Это было в 70–х годах, на другой день после зимнего Николина дня. В приходе был праздник, и дворнику Василию Андреичу нельзя было отлучиться, надо было быть в церкви — он был церковным старостой, надо было принять и угостить родных и гостей. Но вот последние, дальние гости на другой день уехали после обеда, и Вас[илий] Андр[еич] велел Никите, старому Никите, Никите Дронову, запречь Мухортого в пошевеньки с тем, чтобы выехать вместе с гостями. Вас[илий] Андр|еич] торопился ехать, п[отому] ч[то] слух про продажу Пироговской рощи теперь уже разошелся, и Логинов, другой дворник–купец, мог перебить покупку, а покупка должна была быть особенно выгодная. Продавалась роща на сруб; продавец — молодой, прожившийся барин, не знающий толку в своем добре, так что рощу можно было надеяться купить, если не за пятую часть, то за треть цены. Никита выехал. Вас[илий] Андр[еич], одевшись в полушубок, подтянутый ремнем, и крытый тулуп, вышел на крыльцо, заправляя воротник тулупа мехом внутрь.

— Как же ты, Вася, один поедешь, видишь, закурило как, — сказала жена, выйдя за ним в утоптанные снегом сени. — Хоть Никиту возьми, всё веселее ехать.

— И на что его!

Василий Андреич был немного выпивши, красен и весел, каким он всегда бывал с первых рюмок.

— Право, возьми — дело к ночи. Всё веселей, мне думаться не будет.

— Слышь, Никита, хозяйка велит ехать. Что скажешь?

— Да мне что? Ехать так ехать, всё одно.

Никита был мужик из дальней деревни, уже лет за 50, сухой, здоровый старик. Он всю свою жизнь прожил в людях, подавая всё в дом сначала отцу, а теперь меньшому брату. Теперь он уж 6–ой год жил у Вас[илия] Андреевича.

— Коли ехать, так оденься, — сказал Вас[илий] Андр[еич], глядя на прорванный подмышками и в спине полушубок Никиты.
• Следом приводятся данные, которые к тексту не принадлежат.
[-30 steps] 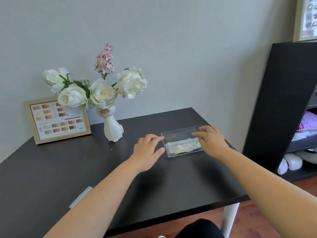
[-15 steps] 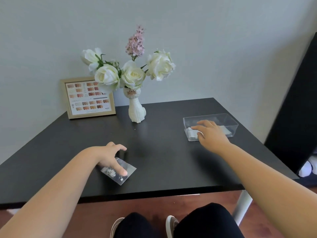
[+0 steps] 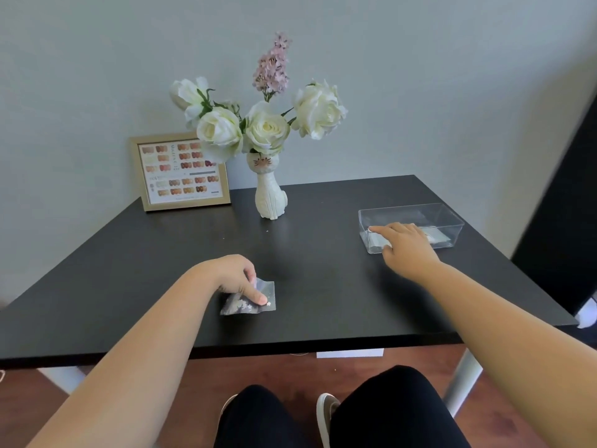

— Ей, Семка, подержи лошадь, — крикнул Никита во дворе работнику.

— На что его, я подержу, — сказал В[асилий] А[ндреич], | сходя с крыльца. — Ну, поживей.

— Одним духом, — крикнул Никита и, выкинув из саней свои ноги в подшитых валенках, побежал рысью во двор в рабочую избу. Никита тоже выпил нынче, но уже и выспался после обеда и выпил как всегда впору, не теряя ума.

— Ну–ка, Арина, халат давай, с хозяином ехать, — крикнул он, входя в избу и охлопывая с себя снег. Баба подала суконный домодельного сукна халат, Никита снял кушак с гвоздя, втянул в себя брюхо, велел бабе обвести: узенький свалявшийся кушачок и затянулся, что было силы, сунул рукавицы за пояс и выбежал на улицу.

На дворе было за навесами тихо, но на улице мело и снежок мелкий и сухой, морозный, косо и ровно сыпался на сарай, крышу, на дорогу, на хомут, на сани.

— И не холодно тебе будет, Никитушка? — сказала хозяйка.

— Вона холодно, тепло вовсе, — отвечал Никита, садясь на краешек и наперед выпуская одну ногу. Весь гнутый задок был полон спиною Василия Андреича в его двух шубах. Никита хотел взять вожжи, но хозяин не дал их ему. Так Никите осталось только достать кнут в головашках и расправить в них наложенную под сиденье свежемолоченную овсяную солому.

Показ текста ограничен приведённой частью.